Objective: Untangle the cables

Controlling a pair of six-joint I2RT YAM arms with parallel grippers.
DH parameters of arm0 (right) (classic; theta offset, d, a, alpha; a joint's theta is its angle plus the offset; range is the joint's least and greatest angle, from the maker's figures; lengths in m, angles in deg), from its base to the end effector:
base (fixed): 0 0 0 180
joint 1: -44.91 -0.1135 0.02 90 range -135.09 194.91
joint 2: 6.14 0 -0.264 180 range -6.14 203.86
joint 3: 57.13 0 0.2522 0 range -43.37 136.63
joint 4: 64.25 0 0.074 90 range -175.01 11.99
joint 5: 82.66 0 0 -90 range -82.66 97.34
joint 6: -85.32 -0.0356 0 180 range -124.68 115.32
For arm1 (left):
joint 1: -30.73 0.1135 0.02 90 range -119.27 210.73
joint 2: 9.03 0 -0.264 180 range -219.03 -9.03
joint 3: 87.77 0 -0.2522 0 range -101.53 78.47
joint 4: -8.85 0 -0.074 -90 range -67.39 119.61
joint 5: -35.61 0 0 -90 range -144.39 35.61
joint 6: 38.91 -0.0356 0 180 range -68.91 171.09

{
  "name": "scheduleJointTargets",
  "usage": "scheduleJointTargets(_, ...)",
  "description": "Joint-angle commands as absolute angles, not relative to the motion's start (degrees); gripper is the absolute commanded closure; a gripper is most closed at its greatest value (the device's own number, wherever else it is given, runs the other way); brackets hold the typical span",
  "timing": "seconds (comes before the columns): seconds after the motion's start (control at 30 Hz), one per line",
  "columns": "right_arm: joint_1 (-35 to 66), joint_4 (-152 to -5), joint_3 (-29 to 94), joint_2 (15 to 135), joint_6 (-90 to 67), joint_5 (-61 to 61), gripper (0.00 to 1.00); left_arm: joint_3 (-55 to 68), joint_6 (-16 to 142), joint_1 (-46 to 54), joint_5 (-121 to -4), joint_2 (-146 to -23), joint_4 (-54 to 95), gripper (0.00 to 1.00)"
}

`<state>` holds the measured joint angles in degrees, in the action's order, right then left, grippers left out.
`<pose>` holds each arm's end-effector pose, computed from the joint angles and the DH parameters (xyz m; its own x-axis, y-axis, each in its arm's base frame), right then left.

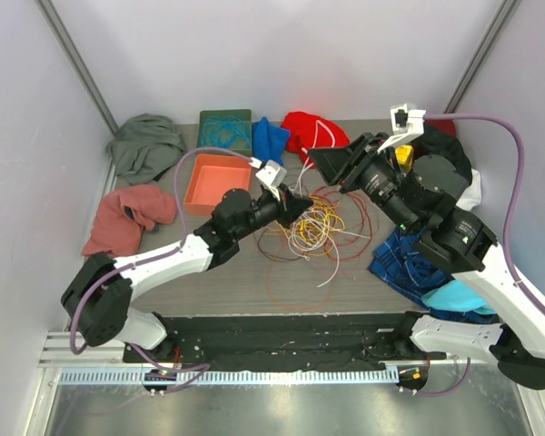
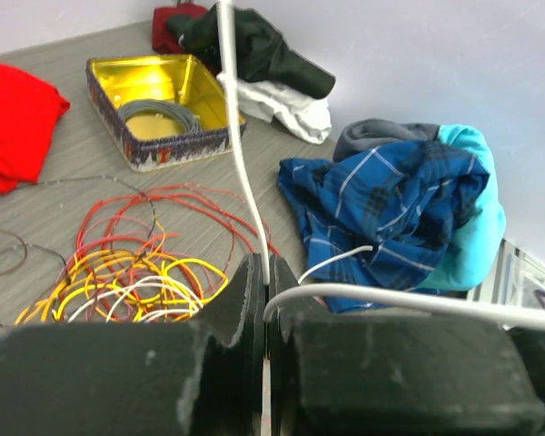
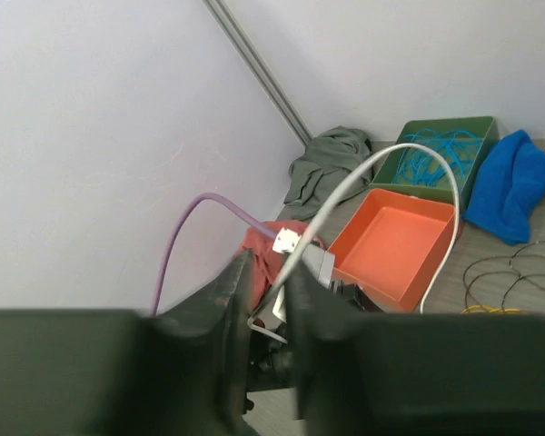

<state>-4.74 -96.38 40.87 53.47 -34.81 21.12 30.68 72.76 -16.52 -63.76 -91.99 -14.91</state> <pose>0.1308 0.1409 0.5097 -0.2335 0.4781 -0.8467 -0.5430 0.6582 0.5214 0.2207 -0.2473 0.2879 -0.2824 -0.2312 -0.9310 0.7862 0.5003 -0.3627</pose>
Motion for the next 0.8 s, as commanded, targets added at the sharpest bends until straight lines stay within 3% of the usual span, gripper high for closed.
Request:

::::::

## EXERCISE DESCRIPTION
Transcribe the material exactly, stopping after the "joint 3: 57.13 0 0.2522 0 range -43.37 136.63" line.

## FINAL ANSWER
Objective: Untangle the cables

Controlling a pair of six-joint I2RT YAM arms with parallel grippers.
DH parameters of arm0 (right) (classic; theta offset, d, a, alpha; a joint's theta is its angle plus the offset; range is the joint's least and greatest angle, from the maker's figures; lengths in m, angles in deg), from its base to the end effector:
base (fixed): 0 0 0 180
joint 1: -44.91 -0.1135 0.02 90 range -135.09 194.91
joint 2: 6.14 0 -0.264 180 range -6.14 203.86
joint 3: 57.13 0 0.2522 0 range -43.37 136.63

This exercise has been fully answered.